**Instructions for the task:** For the material below, output exactly the span from the line with "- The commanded" to the line with "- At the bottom", including both, and nothing besides.

**Data extract:**
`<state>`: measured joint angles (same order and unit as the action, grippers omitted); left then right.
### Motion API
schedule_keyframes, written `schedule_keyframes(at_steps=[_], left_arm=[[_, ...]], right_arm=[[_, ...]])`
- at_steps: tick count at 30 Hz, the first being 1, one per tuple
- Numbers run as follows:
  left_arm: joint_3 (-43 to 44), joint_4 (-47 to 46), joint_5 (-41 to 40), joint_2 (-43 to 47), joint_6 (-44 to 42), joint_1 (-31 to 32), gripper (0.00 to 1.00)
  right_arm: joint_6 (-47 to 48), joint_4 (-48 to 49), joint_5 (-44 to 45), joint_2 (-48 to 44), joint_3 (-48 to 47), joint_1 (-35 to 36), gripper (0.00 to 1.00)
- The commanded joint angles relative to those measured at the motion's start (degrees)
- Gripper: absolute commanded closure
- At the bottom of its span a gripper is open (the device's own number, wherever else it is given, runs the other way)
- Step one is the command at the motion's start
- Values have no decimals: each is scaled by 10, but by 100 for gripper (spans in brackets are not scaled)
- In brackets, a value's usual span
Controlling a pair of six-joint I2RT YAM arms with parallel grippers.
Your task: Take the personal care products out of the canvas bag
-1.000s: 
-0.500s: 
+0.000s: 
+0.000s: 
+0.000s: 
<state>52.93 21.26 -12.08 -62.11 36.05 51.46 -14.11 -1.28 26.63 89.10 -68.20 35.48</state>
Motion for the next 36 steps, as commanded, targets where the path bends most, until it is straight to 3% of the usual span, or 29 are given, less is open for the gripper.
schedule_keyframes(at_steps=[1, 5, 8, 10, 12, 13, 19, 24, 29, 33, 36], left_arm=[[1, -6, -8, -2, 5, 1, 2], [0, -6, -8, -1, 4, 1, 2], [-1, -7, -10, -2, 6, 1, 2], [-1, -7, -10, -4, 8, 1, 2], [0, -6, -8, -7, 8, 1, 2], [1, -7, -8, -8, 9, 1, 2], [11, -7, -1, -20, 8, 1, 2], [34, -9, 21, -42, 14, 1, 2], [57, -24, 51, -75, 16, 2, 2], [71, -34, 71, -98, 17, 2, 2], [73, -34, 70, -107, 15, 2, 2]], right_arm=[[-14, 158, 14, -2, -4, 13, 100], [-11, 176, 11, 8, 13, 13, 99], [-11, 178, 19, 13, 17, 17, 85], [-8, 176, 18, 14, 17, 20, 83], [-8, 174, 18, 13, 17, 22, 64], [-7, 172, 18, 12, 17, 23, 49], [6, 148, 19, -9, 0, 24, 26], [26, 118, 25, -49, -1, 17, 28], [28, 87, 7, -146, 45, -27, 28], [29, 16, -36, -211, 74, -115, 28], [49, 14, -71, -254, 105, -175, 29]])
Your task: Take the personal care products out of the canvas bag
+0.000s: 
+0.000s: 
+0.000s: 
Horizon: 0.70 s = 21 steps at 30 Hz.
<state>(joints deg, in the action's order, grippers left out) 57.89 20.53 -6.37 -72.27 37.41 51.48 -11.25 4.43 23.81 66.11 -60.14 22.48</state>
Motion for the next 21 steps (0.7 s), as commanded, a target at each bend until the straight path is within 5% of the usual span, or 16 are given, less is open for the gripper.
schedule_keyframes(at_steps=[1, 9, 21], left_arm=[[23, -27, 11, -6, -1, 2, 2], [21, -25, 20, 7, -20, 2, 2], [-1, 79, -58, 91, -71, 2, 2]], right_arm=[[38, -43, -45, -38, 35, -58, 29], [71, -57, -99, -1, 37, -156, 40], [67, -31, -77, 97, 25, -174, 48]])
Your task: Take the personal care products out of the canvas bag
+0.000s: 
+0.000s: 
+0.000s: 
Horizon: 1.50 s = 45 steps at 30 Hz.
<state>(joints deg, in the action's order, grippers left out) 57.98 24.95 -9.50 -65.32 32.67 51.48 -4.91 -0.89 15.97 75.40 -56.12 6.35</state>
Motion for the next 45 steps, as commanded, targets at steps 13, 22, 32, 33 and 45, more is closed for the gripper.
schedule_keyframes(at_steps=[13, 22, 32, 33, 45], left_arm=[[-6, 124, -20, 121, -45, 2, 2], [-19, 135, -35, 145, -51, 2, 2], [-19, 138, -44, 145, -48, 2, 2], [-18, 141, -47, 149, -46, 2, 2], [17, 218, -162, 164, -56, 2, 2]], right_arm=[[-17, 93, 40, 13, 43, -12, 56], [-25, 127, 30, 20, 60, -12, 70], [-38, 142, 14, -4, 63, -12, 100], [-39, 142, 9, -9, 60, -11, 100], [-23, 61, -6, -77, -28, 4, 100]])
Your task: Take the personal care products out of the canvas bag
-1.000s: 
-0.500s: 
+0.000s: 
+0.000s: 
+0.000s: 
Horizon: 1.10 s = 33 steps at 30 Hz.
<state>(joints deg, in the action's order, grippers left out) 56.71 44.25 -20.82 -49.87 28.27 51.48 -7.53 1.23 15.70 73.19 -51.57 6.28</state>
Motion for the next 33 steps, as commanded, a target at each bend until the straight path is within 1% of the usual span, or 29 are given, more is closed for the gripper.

**Exercise result:**
- The commanded joint angles relative to those measured at the motion's start (degrees)
- Gripper: absolute commanded closure
- At the bottom of its span a gripper is open (the device's own number, wherever else it is given, runs the other way)

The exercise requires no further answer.